How Bad is Pollution Worldwide?
The World Health Organisation (WHO) guidelines state that cities should have 10micrograms of PM2.5 per cubic metre of air, at most. Frightening, then, to learn that most cities are way above that. For instance, Iran’s Zabol is the world’s most polluted city, with a staggering 217micrograms of PM2.5 per cubic metre. In fact, Asia dominates the table, with the top seven most polluted cities sharing the continent.
Looking at countries as a whole, according to the WHO, Pakistan fares the worst, with the average PM2.5 concentration sitting at 115.7. Australia, again taking the country as a whole, has the lowest concentration, at just 5.7. Estonia is Europe’s least polluted country with a rate of 7.2. The UK is no. 21 on the list, out of 92 countries tested. However, things are getting worse in the UK. In January 2017, levels of PM2.5 in London reached a staggering and quite literally breath-taking 197, out-polluting Beijing for the first time ever.
Vitamin B Complex and Air Pollution
As depressing as these figures are, there is hope. A study was conducted in the US to examine the effects of a Vitamin B Complex on PM2.5. Ten volunteers, aged between 18 and 60, were given a placebo and exposed to unpolluted air. They were then asked to inhale high concentrations of smog. This gave the researchers a baseline to work from. Volunteers were then, later on, given a four week supply of folic acid (B9), B6 and B12 to take daily, after which they were asked to inhale dangerous levels of polluted air (PM2.5 >250micrograms).

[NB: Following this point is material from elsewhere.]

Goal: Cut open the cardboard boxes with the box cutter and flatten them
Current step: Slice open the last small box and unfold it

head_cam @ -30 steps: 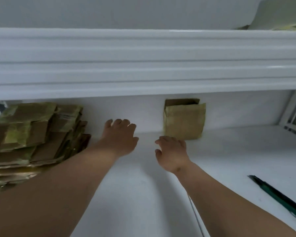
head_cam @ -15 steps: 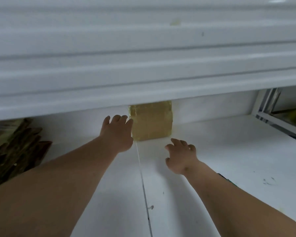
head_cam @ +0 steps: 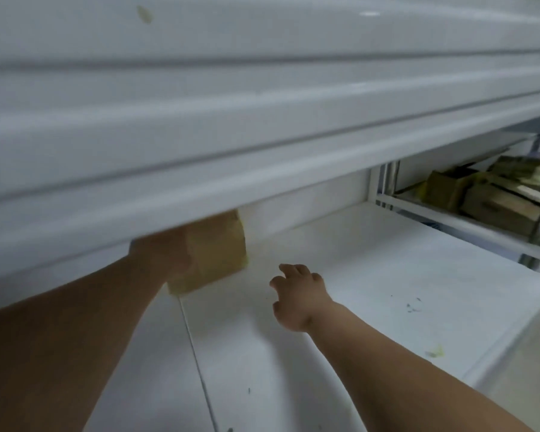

Scientists found that the effects of PM2.5 were reduced, at ten different gene locations, by between 28% and 76%.[6,7]
What is Vitamin B?
Vitamin B, or rather the B Vitamins, help our bodies to run smoothly. There are, in fact, eight B Vitamins, and they make up a large percentage of the 13 vitamins our bodies need.
B Vitamins are water soluble, and they can’t be stored in the body, so we need to ensure a daily supply of all eight to keep ourselves healthy. B Vitamins are found naturally in food, but the easiest way to make sure we are keeping up our levels is to take a Vitamin B Complex – a supplement containing all eight of the B Vitamins. Each one has its own role to play.
- B1 (Thiamin) converts glucose into energy, and also plays its part in the function of the nerves.
- B2 (Riboflavin) is responsible for energy, vision and skin
- B3 (Niacin) converts fat and carbohydrates into energy
- B5 (Pantothenic Acid) supports the role of B3 and also produces red blood cells and certain hormones.
- B6 (Pyridoxine) works on brain development.
- B7 (Biotin) deals with energy and fat.
- B9 (Folic Acid) forms red blood cells
- B12 (cyanocobalamin) is responsible for the myelin which protects the nerves.
The B Vitamins work together to convert food into energy, as well as looking after the central nervous system, liver, eyes, skin and brain.
The power of B Vitamins has been known for over a century. In the early 1900s, Casimir Funk discovered Vitamin B1, and the rest, as they say, is history. (It was also Funk who originally coined the phrase ‘Vital Amine’ to classify the chemicals he and his team were studying, and it wasn’t until 1920 that it was simplified to ‘vitamin’. )
There are many things we can all do individually to reduce our own contribution to the pollution levels around us, but ultimately it is going to take action on a much larger scale to avoid ‘airmeggedon’. But, by taking a Vitamin B Complex daily and making little changes to our lifestyles, we can go a long way towards fighting the effects of air pollution.